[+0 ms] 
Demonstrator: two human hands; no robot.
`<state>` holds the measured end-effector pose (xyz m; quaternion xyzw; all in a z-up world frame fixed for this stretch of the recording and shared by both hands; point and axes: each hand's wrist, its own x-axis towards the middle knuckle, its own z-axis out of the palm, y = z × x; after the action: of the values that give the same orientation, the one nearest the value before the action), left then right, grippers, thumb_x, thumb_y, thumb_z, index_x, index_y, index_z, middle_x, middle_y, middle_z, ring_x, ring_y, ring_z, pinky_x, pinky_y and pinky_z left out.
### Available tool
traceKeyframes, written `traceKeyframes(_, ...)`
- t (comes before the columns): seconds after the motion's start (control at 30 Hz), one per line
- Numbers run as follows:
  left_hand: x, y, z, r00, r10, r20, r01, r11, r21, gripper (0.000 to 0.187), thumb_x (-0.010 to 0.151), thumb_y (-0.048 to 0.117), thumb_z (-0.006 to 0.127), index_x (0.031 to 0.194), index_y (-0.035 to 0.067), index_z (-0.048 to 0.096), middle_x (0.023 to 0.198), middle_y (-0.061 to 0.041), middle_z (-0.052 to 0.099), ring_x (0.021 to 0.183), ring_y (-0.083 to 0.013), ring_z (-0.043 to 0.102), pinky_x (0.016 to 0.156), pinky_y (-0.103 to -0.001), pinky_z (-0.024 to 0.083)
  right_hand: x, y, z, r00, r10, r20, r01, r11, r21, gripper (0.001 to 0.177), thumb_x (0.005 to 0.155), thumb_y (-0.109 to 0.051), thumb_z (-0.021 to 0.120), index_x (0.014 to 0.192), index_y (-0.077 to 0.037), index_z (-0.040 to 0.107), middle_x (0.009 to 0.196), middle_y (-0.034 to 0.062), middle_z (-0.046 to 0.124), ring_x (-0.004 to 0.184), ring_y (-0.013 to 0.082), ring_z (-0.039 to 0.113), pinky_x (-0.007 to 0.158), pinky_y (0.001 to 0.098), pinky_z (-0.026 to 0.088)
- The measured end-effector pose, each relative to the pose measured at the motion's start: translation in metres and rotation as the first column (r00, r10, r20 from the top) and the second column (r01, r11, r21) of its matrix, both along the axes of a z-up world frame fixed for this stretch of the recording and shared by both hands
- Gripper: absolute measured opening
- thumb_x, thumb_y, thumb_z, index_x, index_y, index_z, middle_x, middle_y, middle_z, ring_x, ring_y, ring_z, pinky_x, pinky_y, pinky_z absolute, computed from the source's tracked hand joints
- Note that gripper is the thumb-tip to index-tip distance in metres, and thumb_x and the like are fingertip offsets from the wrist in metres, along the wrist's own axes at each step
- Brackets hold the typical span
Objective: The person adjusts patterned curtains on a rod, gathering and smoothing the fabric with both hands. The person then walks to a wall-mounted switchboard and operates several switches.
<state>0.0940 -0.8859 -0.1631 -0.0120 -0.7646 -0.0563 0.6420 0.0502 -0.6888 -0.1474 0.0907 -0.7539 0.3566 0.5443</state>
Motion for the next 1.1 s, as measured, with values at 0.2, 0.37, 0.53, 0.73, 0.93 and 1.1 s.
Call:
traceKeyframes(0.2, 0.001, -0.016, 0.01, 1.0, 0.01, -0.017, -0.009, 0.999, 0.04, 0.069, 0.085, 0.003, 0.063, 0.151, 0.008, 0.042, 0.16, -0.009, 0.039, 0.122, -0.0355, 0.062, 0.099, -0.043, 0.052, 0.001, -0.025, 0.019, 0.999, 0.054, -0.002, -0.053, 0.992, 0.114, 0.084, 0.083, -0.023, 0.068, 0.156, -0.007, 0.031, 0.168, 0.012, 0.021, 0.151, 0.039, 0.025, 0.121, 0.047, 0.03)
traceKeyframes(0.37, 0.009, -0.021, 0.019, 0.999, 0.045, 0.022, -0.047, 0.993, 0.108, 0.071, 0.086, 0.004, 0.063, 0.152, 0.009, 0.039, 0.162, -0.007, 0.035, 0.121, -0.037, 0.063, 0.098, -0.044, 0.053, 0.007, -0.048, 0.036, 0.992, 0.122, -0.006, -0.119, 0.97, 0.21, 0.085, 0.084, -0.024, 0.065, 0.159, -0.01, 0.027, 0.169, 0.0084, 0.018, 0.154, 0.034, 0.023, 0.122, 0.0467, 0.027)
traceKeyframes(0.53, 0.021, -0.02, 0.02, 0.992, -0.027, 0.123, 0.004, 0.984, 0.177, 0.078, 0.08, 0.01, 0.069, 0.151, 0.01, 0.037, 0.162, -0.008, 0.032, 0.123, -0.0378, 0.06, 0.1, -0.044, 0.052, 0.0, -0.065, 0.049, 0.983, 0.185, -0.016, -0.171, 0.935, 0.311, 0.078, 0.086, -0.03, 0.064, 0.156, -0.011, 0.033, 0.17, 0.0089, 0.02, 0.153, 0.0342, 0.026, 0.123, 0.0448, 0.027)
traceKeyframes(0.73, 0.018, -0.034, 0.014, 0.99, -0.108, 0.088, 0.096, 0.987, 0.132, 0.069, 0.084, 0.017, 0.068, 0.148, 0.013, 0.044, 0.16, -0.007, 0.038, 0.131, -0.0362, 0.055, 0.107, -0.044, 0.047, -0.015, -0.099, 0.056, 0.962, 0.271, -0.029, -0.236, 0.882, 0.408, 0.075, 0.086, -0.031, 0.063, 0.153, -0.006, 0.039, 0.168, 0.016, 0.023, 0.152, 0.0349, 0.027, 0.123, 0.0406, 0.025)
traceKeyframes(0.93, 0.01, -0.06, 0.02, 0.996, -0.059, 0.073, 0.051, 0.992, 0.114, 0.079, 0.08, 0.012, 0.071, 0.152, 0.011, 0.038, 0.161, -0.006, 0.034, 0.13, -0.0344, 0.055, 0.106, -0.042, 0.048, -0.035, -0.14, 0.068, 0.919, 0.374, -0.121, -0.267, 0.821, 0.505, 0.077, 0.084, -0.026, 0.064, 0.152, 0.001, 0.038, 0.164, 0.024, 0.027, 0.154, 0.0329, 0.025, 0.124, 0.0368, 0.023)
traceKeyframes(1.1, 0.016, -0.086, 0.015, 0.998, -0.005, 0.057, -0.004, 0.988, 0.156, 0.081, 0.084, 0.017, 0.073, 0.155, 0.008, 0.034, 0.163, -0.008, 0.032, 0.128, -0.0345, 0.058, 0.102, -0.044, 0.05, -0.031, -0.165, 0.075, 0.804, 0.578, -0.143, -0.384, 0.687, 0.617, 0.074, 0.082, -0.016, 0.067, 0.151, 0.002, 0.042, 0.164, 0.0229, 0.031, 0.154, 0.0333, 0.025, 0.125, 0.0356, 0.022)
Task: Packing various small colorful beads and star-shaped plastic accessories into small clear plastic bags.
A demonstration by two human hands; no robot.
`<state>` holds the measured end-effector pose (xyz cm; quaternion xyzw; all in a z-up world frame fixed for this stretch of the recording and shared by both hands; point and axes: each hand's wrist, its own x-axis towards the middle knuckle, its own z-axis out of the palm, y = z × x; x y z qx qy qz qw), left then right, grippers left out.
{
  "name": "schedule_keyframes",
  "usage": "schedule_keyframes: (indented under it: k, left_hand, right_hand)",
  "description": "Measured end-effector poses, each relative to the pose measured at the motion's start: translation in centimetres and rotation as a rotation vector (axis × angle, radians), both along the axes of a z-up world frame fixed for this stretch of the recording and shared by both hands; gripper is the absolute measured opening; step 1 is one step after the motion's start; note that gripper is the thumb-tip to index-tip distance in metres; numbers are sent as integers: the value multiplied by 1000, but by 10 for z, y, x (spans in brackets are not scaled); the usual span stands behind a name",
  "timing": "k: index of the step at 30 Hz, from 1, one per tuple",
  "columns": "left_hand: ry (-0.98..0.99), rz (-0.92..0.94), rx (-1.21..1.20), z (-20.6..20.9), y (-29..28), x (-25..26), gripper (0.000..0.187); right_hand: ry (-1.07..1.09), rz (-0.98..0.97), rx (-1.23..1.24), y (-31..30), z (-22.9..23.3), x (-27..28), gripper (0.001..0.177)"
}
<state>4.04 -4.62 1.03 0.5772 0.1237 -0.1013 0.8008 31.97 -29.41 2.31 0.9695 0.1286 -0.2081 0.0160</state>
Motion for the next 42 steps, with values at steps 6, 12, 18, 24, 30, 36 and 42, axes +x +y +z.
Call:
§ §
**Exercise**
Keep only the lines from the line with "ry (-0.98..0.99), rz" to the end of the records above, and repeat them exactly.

**Answer to this problem**
  "columns": "left_hand: ry (-0.98..0.99), rz (-0.92..0.94), rx (-1.21..1.20), z (-20.6..20.9), y (-29..28), x (-25..26), gripper (0.000..0.187); right_hand: ry (-1.07..1.09), rz (-0.98..0.97), rx (-1.23..1.24), y (-31..30), z (-22.9..23.3), x (-27..28), gripper (0.001..0.177)"
}
<state>4.04 -4.62 1.03 0.5772 0.1237 -0.1013 0.8008 31.97 -29.41 2.31 0.9695 0.1286 -0.2081 0.0160</state>
Motion for the next 42 steps, with values at steps 6, 12, 18, 24, 30, 36 and 42, axes +x +y +z.
Call:

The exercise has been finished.